If you are finding 3GP files today, they are almost certainly from one of these sources:
- Old phone backups — files from feature phones or early smartphones
- MMS messages — video clips sent via multimedia messaging
- Legacy data archives — corporate or personal archives from the pre-smartphone era
- Recovered media — files rescued from old SD cards or phone memory
These files are precious memories: birthdays, weddings, first steps, school events, and everyday moments captured during an era when phone cameras were the only camera most people carried. The problem is that modern devices and software often struggle with 3GP files due to their outdated codecs and extremely low resolutions.

3GP Technical Specifications
Understanding what is inside a 3GP file helps you choose the right conversion settings:
| Specification | 3GP | Modern MP4 |
|---|---|---|
| Video Codecs | H.263, MPEG-4 Part 2, H.264 (Baseline) | H.264, H.265, AV1 |
| Audio Codecs | AMR-NB (8 kHz), AMR-WB (16 kHz), AAC-LC | AAC, MP3, Opus, AC-3 |
| Typical Resolution | 176x144 (QCIF) to 352x288 (CIF) | 1080p to 4K |
| Typical Frame Rate | 10-15 fps | 24-60 fps |
| Typical Bitrate | 50-200 kbps | 5,000-50,000 kbps |
| File Size (1 min) | 500 KB - 2 MB | 50-200 MB |
| Device Support (2026) | Limited | Universal |
The most important thing to understand is that 3GP files are extremely low quality by modern standards. A typical 3GP video is 176x144 pixels — that is about 0.025 megapixels, compared to 2 megapixels for a 1080p video. Converting to MP4 does not add detail, but it ensures the file plays on modern devices and can be viewed, shared, and preserved.
Pro Tip: Before converting, back up your original 3GP files to a separate location. Even though the quality is low, these files are irreplaceable memories. Store originals on cloud storage or an external drive so you always have the source files. Check our guide on cloud storage file formats for recommendations.
Method 1: Convert 3GP to MP4 Online
The quickest method for individual files. Our video converter handles all 3GP variants:
- Open the MP4 converter.
- Upload your 3GP file.
- Choose your desired output quality.
- Click Convert and download the MP4.
Since 3GP files are tiny (usually under 10 MB), the upload and conversion are nearly instant. No software to install, and it works from any device — including your phone.
Method 2: Convert 3GP to MP4 with FFmpeg
FFmpeg provides full control over the conversion process. Here are the most useful commands for 3GP conversion:
Basic Conversion (Preserve Original Quality)
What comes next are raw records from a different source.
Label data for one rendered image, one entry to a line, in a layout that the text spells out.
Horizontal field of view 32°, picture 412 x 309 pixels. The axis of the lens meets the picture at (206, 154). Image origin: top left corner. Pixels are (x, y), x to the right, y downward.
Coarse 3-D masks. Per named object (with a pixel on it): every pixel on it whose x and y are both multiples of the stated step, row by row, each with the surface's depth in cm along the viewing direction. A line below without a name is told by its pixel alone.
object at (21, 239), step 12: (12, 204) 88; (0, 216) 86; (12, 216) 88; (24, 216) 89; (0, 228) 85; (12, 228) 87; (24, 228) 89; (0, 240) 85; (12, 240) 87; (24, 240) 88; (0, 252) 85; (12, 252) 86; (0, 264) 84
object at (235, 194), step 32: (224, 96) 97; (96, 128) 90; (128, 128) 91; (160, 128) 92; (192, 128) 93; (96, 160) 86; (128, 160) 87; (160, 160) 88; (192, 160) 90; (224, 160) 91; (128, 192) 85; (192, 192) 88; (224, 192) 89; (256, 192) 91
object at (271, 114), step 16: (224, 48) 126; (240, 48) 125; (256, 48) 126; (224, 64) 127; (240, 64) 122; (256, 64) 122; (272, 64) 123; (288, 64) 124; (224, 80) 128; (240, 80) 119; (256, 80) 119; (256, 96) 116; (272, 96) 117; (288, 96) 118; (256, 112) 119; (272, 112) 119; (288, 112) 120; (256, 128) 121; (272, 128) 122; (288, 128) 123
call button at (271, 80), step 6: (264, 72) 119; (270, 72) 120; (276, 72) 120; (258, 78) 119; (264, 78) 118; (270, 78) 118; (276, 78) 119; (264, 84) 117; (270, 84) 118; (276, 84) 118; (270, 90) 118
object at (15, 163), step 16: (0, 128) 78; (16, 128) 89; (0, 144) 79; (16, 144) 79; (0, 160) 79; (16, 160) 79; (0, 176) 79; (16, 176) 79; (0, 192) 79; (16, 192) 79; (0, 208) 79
ffmpeg -i input.3gp -c:v libx264 -crf 18 \
-c:a aac -b:a 128k -movflags +faststart output.mp4
Since 3GP files are already very low quality, using CRF 18 ensures you preserve every bit of detail from the original. The resulting MP4 will be roughly the same size or slightly larger than the 3GP (because H.264 at CRF 18 is generous with bitrate), but it will play everywhere.
Conversion with Upscaling
Upscaling does not add detail, but it makes the video fill more of the screen on modern devices instead of appearing as a tiny stamp-sized box:
# Upscale to 480p (reasonable for 3GP sources)
ffmpeg -i input.3gp -c:v libx264 -crf 20 \
-vf "scale=640:480:flags=lanczos" \
-c:a aac -b:a 128k -movflags +faststart output.mp4
# Upscale to 720p (maximum reasonable upscale for 3GP)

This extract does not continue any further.